### Task brief:
Using the records that appear below, write out exactly the lines from the one with "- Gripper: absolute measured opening" through the one with "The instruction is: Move", keeping both end lines.

====================

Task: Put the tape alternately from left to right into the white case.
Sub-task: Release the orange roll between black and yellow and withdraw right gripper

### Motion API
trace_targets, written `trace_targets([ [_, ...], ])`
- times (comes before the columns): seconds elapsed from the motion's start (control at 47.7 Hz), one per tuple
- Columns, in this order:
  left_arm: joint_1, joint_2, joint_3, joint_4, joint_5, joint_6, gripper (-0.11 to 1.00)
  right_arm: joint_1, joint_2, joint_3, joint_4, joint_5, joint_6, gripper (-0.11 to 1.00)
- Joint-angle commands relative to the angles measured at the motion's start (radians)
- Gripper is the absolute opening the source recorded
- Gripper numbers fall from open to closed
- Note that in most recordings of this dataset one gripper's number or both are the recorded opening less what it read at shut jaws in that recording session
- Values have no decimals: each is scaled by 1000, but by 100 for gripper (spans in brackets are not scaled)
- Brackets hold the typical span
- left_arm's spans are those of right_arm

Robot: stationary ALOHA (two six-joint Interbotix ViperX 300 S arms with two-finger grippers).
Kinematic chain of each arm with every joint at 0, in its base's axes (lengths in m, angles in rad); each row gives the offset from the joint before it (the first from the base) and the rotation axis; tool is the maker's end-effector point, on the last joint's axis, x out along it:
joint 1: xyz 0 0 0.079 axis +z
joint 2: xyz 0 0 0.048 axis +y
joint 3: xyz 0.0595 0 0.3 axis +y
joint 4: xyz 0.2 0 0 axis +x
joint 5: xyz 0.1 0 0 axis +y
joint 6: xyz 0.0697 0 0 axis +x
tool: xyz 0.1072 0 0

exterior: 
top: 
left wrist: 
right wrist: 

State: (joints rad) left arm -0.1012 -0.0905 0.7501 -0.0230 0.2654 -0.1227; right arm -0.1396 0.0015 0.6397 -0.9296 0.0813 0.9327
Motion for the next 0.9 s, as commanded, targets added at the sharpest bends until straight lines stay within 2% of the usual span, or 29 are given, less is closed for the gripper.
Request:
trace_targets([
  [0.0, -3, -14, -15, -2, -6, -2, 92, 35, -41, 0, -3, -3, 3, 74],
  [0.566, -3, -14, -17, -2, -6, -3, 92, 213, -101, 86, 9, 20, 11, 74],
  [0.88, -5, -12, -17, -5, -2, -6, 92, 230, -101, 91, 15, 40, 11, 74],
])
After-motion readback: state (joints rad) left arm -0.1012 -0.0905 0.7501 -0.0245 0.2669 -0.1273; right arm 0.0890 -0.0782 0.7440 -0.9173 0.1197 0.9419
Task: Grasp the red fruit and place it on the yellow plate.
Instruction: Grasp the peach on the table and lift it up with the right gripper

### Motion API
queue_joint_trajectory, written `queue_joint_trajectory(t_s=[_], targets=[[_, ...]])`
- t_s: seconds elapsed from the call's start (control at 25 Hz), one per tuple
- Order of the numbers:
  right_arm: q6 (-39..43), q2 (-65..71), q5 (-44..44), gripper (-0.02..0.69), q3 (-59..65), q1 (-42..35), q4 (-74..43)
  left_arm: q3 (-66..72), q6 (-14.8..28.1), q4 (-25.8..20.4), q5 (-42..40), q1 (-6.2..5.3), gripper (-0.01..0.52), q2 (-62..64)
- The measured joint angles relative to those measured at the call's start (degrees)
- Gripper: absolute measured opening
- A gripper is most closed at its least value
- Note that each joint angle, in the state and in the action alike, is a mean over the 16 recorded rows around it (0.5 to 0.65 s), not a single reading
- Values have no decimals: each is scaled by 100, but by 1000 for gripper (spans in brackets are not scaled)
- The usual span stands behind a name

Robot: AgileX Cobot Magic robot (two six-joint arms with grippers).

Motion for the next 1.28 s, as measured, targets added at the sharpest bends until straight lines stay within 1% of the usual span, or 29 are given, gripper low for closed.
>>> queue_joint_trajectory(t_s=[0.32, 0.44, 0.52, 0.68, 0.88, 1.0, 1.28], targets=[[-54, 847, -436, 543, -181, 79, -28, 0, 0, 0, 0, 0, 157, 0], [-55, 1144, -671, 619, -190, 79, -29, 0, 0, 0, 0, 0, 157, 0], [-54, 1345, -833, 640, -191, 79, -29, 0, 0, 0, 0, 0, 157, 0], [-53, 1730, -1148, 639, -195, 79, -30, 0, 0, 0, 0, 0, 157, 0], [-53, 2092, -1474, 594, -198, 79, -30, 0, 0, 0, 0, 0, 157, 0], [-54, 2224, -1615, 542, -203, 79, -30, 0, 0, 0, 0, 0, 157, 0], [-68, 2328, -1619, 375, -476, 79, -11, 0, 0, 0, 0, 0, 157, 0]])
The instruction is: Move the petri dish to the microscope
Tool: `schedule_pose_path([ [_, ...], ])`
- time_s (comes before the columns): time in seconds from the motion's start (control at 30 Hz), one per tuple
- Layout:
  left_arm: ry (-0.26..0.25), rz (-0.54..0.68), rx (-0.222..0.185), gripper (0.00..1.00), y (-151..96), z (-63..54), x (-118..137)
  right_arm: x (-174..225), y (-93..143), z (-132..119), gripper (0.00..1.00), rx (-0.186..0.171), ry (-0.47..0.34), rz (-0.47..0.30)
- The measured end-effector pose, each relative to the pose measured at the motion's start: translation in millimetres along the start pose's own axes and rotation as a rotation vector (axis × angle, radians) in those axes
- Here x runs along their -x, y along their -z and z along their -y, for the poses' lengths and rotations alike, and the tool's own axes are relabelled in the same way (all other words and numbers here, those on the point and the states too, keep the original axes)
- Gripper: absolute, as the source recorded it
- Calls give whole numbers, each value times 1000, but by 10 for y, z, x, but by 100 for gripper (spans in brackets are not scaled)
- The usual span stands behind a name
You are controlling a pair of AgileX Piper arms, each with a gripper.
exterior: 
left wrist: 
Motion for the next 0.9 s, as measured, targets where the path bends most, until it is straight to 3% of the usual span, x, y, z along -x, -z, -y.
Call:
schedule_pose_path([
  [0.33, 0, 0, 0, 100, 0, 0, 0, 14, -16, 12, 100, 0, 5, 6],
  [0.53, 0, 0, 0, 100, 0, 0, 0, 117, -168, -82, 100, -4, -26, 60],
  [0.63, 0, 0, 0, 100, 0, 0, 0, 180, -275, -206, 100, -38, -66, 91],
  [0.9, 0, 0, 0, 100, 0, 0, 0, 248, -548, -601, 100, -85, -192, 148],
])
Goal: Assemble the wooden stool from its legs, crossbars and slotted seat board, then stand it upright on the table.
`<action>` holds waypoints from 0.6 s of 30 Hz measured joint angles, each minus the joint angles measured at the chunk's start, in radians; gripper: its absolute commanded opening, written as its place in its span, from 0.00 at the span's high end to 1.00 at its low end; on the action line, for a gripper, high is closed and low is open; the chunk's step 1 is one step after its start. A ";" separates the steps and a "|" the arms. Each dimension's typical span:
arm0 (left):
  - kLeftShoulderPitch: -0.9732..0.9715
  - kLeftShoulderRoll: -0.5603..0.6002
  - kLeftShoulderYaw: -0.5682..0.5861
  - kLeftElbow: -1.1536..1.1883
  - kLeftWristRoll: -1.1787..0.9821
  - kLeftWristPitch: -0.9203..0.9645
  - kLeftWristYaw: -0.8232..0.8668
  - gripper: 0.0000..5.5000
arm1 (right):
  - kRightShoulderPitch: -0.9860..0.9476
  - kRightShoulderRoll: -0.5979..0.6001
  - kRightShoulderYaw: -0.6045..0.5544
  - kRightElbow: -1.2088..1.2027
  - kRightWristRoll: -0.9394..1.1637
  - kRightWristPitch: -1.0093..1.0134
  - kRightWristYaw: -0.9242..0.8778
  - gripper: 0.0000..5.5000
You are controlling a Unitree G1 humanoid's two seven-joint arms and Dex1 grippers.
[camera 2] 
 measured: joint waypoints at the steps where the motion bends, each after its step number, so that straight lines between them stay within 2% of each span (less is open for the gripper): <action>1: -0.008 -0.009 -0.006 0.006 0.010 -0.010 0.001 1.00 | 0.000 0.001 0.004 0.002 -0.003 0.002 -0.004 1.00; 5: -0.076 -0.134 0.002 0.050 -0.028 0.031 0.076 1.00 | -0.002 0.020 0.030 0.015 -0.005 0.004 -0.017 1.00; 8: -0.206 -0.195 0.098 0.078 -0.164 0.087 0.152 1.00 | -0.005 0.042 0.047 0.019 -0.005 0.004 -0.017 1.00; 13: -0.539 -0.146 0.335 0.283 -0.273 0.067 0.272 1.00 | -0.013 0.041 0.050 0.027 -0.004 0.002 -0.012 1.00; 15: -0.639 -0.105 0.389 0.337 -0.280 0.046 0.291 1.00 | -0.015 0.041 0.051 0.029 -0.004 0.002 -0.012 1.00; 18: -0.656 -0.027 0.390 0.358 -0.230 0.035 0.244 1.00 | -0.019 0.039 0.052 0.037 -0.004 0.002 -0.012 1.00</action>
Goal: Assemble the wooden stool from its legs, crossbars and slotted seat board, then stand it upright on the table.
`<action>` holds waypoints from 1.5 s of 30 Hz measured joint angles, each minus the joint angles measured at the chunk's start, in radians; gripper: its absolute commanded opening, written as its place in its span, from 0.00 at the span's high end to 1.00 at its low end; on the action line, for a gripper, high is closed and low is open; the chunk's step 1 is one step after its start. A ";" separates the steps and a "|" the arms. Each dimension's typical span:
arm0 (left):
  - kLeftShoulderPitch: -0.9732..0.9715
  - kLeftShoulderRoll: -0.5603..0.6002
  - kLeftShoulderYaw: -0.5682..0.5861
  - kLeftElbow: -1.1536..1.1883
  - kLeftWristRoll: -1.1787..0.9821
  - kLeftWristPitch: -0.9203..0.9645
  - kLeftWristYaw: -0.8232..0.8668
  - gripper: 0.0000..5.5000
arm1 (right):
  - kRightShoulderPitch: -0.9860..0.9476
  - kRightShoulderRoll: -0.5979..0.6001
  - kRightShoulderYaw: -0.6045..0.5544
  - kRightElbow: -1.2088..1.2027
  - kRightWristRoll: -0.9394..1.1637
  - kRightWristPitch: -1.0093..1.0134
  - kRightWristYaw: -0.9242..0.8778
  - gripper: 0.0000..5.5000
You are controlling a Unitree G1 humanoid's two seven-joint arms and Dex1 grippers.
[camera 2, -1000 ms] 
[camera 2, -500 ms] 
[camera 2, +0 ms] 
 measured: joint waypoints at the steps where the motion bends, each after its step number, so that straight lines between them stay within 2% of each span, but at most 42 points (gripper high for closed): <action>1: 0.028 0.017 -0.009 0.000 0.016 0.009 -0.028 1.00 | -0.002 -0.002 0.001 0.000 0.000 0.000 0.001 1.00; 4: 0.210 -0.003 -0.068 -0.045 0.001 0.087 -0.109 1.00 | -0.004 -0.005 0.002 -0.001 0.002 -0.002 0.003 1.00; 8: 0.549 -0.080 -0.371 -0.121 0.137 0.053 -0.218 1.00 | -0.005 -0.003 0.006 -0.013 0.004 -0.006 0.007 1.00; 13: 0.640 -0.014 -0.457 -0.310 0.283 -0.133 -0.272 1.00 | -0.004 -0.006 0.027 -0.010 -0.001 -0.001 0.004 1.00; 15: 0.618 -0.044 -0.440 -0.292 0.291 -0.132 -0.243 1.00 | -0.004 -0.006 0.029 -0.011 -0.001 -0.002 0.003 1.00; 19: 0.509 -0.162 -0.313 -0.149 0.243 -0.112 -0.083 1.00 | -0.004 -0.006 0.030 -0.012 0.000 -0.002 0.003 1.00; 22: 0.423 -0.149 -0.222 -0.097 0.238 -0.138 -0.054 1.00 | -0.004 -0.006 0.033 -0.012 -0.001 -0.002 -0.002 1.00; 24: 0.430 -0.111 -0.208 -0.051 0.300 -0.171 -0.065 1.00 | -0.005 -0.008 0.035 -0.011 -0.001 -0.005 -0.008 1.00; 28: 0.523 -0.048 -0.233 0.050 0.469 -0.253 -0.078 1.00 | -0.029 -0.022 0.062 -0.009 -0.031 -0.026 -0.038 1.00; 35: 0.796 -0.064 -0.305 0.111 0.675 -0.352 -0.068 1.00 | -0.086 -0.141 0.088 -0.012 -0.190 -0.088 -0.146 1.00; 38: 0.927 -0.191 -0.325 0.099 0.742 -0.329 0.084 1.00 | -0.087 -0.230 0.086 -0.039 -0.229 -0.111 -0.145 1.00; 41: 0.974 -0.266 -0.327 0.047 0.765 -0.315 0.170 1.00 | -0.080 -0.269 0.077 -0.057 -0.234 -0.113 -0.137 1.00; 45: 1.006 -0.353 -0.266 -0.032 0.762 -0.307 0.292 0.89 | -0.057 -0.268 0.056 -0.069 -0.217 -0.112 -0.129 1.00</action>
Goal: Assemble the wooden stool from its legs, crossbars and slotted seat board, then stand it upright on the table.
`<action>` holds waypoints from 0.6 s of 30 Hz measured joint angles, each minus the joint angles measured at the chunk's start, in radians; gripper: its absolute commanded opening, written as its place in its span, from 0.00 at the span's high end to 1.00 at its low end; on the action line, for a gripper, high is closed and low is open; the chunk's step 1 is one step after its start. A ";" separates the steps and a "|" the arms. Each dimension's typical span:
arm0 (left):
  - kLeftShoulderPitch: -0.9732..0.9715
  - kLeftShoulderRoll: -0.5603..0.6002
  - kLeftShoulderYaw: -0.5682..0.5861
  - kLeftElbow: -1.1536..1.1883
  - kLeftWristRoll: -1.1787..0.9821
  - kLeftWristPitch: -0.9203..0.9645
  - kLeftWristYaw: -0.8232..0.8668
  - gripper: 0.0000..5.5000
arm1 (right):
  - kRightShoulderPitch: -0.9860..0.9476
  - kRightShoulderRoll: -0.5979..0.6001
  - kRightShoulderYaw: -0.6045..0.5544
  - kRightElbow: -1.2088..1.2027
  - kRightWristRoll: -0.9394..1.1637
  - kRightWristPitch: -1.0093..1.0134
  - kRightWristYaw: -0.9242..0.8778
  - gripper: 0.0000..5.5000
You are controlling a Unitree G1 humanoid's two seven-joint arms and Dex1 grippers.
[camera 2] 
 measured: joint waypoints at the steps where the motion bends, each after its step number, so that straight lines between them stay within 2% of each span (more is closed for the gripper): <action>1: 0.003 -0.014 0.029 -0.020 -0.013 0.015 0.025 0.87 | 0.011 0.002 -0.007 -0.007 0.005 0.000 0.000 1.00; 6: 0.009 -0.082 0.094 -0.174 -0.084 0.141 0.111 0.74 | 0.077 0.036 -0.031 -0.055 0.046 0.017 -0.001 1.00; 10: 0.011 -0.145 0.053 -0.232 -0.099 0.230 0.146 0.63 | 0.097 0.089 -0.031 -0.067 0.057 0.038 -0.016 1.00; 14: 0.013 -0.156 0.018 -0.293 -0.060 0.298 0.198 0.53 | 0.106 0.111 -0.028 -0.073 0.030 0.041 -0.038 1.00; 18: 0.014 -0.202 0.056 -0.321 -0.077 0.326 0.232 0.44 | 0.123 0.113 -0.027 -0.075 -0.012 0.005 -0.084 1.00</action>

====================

### Task output:
- Gripper: absolute measured opening
- A gripper is most closed at its least value
- Note that each joint angle, in the state and in the action alike, is a mean over the 16 recorded rows around it (0.5 to 0.65 s), not a single reading
- Values have no decimals: each is scaled by 100, but by 1000 for gripper (spans in brackets are not scaled)
- The usual span stands behind a name

Robot: AgileX Cobot Magic robot (two six-joint arms with grippers).

Motion for the next 1.28 s, as measured, targets added at the sharpest bends until straight lines stay within 1% of the usual span, or 29 are given, gripper low for closed.
>>> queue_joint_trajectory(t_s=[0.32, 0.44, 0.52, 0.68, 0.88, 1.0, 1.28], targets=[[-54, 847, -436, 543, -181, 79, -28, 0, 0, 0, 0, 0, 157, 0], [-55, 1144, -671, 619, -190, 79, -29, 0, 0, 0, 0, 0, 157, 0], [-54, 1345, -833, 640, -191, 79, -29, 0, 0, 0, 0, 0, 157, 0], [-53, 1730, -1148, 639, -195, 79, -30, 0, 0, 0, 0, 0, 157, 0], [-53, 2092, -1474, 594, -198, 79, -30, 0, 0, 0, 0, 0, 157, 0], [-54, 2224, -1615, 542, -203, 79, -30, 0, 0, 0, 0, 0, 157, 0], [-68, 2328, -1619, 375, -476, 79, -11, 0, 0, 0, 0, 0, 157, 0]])
The instruction is: Move the petri dish to the microscope

This answer is now complete.